# 'djenty' songs in drop d?



## smashingpoop (Sep 25, 2011)

Hi, sorry if i used the word djent but thats the only way i can describe what i mean haha. i want to learn some djent songs to improve my chops but all the music i like is played by a 7 string or tuned down way low (wich my strings can't handle). Anyone know some good songs i can learn? I like animals as leaders, cloudkicker etc...


----------



## youshy (Sep 25, 2011)

Transpose -> learn in your key? 
First of all, try Audacity. Free, and you can transpose up/down etc. every song.


----------



## 27duuude (Sep 25, 2011)

There are a few songs by periphery in drop C. Buttersnips and All new materials. You aren't going to find anything djent in drop D.


----------



## Prydogga (Sep 25, 2011)

Some people consider Visions djent, and they're all in Drop D.  Not much else really.


----------



## vampiregenocide (Sep 25, 2011)

Red Seas Fire have a few songs on 6 strings in drop Db/C# I think. Not sure of any in D though. I'd try Lamb of God. Not djent, but they write some cool, fast grooves and you'll get your alt picking up to scratch.


----------



## Dead Undead (Sep 25, 2011)

+1 for Lamb of God.

Djent isn't so much the low tuning as it is the groove and having actual djents (tight, metallic palm-muted chords).


----------



## Rook (Sep 25, 2011)

Sikth is in Drop C# (Db) mostly and they started all the choppy stuff that Periphery and the like bred with Meshuggah to make this new genrematopoeia. They only realeased two albums, they're both very different but still have that very signature sound.

I loved Sikth, every show I went to they blew me away.

I was totally at their last gig too. Win.




27duuude said:


> There are a few songs by periphery in drop C. Buttersnips and All New Materials.



And Jetpacks and Insomnia, and Zyglrox is Drop D with the low string tuned to A, Totla Mad Drop C with the low string tuned to A#.... A great deal of the Peri Peri is a 6 string. Most of them also only really hit the low string open, so really low tension isn't much of an issue.

I'd stick with Sikth  You could always tune up half a step and play Meshuggah. All the music I write is tuned up to F, I just double track the bass (also tuned up to F) to get the distorted lower octave and the subby bass.


----------



## Stealthdjentstic (Sep 25, 2011)

Read the rules! This should be in the beginners section.


----------



## Miek (Sep 25, 2011)

Fun111 said:


> I loved Sikth, every show I went to they blew me away.
> 
> I was totally at their last gig too. Win.


hey pal fuck you


----------



## Scar Symmetry (Sep 25, 2011)

I was at the last SikTh show too, Mikee hogged the audience.

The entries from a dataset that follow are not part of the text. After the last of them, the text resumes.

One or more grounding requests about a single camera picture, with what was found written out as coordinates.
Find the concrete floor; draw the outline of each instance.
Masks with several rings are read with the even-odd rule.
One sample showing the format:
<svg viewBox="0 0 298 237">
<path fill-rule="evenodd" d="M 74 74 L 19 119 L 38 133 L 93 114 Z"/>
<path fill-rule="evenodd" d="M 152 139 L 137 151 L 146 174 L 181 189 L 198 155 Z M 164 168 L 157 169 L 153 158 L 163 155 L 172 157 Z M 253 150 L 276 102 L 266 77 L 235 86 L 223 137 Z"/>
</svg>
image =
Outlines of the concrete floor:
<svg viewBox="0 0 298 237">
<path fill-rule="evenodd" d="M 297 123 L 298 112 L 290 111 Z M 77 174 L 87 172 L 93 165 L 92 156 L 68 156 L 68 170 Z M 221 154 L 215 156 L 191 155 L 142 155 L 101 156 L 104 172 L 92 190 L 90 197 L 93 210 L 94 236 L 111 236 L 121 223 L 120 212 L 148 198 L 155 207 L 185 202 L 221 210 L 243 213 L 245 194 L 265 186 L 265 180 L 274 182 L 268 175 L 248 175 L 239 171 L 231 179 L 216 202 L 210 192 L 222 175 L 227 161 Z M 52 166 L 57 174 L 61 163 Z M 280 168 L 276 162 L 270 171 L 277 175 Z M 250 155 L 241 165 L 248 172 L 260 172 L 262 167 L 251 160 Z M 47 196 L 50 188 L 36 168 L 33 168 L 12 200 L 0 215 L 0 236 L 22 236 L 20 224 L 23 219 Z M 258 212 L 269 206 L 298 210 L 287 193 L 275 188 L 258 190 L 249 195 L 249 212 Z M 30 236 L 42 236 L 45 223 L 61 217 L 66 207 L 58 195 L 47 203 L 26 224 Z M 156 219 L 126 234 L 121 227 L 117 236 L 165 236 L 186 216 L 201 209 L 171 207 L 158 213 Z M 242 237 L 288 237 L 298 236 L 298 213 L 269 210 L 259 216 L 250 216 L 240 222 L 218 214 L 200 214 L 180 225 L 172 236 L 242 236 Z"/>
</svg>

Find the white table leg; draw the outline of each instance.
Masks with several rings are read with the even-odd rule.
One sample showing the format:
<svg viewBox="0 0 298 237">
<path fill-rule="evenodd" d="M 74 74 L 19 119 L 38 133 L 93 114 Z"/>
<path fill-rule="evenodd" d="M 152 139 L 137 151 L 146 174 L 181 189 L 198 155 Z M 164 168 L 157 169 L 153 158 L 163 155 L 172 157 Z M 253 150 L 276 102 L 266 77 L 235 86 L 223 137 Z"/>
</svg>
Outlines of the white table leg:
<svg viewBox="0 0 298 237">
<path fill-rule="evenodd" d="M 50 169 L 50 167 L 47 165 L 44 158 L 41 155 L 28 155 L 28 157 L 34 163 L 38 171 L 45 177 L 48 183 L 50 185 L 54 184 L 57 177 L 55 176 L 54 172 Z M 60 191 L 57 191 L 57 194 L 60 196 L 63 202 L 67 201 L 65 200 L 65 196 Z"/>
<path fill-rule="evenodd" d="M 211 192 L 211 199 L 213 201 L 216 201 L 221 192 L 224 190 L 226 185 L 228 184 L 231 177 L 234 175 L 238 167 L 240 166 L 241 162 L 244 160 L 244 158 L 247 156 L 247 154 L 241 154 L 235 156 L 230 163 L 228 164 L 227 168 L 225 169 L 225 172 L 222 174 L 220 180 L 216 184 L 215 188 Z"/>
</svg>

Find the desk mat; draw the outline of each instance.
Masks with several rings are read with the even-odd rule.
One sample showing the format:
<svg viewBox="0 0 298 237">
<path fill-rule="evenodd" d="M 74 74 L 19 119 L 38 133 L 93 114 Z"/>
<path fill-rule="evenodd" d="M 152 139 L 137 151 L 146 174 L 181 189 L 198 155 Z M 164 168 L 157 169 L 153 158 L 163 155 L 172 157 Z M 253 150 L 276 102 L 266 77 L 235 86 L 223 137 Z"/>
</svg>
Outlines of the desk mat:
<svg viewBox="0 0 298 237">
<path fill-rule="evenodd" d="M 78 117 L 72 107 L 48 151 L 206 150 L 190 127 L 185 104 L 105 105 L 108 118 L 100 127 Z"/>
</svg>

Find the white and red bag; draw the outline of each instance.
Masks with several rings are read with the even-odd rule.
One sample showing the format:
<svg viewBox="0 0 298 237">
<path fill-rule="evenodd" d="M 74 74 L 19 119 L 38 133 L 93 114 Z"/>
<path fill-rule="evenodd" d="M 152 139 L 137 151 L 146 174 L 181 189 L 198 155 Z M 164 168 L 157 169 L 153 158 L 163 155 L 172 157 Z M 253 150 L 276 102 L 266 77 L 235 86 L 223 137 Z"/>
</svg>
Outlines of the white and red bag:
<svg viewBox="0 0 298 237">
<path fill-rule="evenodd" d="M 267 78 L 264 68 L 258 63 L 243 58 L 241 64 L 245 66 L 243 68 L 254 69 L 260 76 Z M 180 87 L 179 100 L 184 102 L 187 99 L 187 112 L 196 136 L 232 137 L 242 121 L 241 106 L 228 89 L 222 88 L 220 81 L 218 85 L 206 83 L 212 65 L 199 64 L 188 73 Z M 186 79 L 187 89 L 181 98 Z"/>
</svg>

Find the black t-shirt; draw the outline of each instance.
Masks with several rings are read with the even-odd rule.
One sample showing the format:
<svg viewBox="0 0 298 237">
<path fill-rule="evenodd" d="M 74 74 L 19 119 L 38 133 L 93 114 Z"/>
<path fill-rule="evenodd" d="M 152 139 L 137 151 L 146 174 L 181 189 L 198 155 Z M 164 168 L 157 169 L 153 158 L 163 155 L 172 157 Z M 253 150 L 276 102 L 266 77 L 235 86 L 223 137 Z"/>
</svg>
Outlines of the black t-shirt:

A Life Once Lost appears to be what you are looking for my friend.


----------



## Stealthdjentstic (Sep 25, 2011)

Fuck you both, I wanted to see Sikth so bad. They are pretty much the guys that got me into using tapping in riffs


----------



## Prydogga (Sep 25, 2011)

Yeah, if you want to drop down to C#, then you're in the ballpark of some djent.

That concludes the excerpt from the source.